Many critics of the New North Division School District have failed to consider the fundamental changes that take place in classrooms when the management of schools is truly site-based and self-determined. This has never happened in MPS and only in recent months has the administration been willing to try a limited experiment with a limited concept of site-based management.

There are two points to be made about the better instruction that will come about with a smaller district. First, a smaller more accountable district is easier to manage and responsive to the needs of students, parents and community. The new school district’s accountability to parents combined with parental choice will have an impact on the quality of classroom instruction when both of these factors are present. By contrast, for most poor and minority students, the Milwaukee Public Schools are neither accountable to the parents, nor do the parents have the option of choosing a better school.

Administration in MPS schools has proven to be too large and much too bureaucratic for parents to effectively address the problem of their children receiving mediocre schooling. In instances where parents advocate quality education for their children, their dissatisfactions with the schooling process are most often discounted or disregarded. The problem typically is pursued on the basis of what students lack instead of what the school lacks in its instructional delivery.

The second point concerns the more subtle implications of being poor and black in school? containing educators who do not believe these children can learn. MPS cannot remove these educators nor prevent their exposure to poor minority children, even under the proposed site-based management plan, because schools still will not be permitted to select their faculty. In contrast, schools in the New North Division School District would not only determine policy jointly with the community, but would also insist on securing their own faculty. This feature is key because it is not merely the pedagogical approach that create schools that work, but also the fact that instructors believe in, and are committed to the approach they choose.

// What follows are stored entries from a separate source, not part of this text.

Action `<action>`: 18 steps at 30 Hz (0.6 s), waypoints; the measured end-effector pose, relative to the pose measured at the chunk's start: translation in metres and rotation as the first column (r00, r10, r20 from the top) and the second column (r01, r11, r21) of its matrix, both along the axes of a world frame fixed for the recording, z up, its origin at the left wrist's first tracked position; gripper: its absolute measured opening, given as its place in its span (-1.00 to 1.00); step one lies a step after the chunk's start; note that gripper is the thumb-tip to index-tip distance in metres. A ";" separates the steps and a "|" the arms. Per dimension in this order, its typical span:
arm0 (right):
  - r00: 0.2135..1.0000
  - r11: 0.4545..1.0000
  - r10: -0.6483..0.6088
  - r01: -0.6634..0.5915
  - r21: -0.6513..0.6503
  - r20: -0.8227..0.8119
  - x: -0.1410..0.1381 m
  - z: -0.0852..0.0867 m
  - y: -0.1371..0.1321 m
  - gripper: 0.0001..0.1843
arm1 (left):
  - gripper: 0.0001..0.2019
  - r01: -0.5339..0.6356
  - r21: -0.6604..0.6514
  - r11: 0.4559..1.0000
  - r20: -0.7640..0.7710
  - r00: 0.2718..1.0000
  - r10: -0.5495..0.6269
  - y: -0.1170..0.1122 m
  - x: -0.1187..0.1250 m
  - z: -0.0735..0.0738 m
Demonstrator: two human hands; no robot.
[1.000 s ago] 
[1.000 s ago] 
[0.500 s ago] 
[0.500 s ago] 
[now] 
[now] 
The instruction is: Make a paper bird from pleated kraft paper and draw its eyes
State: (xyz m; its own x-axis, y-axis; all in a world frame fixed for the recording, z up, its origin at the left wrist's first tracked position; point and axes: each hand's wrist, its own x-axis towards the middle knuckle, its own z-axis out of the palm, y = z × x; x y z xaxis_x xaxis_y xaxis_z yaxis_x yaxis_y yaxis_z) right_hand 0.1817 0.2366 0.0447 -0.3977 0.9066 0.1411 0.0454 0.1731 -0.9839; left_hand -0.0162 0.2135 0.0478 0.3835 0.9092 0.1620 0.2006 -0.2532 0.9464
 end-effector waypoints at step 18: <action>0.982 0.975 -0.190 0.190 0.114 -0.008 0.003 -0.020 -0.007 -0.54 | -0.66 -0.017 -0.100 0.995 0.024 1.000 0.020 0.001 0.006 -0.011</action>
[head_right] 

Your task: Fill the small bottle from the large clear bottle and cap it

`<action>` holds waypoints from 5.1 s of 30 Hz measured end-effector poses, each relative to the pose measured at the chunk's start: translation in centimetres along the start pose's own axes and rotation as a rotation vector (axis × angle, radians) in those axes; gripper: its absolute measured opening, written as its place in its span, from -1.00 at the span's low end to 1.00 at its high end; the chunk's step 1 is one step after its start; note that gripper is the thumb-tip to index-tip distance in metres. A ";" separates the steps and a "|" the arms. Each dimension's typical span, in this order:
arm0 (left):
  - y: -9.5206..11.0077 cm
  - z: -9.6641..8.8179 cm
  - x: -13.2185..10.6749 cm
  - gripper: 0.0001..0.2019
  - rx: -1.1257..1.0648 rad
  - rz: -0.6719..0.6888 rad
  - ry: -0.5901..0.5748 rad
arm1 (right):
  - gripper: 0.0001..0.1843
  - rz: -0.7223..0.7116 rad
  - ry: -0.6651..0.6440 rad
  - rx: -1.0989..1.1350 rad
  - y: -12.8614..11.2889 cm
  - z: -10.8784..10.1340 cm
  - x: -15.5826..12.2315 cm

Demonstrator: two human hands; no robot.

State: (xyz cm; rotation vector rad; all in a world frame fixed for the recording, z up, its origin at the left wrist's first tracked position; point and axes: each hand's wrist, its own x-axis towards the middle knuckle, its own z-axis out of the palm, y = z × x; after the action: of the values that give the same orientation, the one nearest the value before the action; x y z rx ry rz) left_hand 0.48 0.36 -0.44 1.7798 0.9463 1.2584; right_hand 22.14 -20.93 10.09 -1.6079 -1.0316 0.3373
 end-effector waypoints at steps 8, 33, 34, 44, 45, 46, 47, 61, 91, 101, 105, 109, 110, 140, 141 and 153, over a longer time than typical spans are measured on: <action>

If schools are to provide students access to knowledge that enables them to think critically, reason well and comprehend important ideas, without requiring that they deny their cultural identity, they need to be an extension of the students’ cultural experience and community.

Effective pedagogical design can never be determined in the absence of the social context of schools. What each school within the new district can develop that it cannot develop under MPS is the creation of curricula which encourage learning as an interaction among students and faculty by building upon their common cultural capital — their shared cultural heritage, knowledge and experience. Schools which truly are extensions of the communities they serve are able to involve parents and draw on the strengths of the community. The children of the inner city, if they are to survive, must experience education that enables and empowers them to reflect critically and act morally in the world — a preparation which requires them to reason about their social reality without diminishing their ethnic or cultural identity. The children deserve this chance.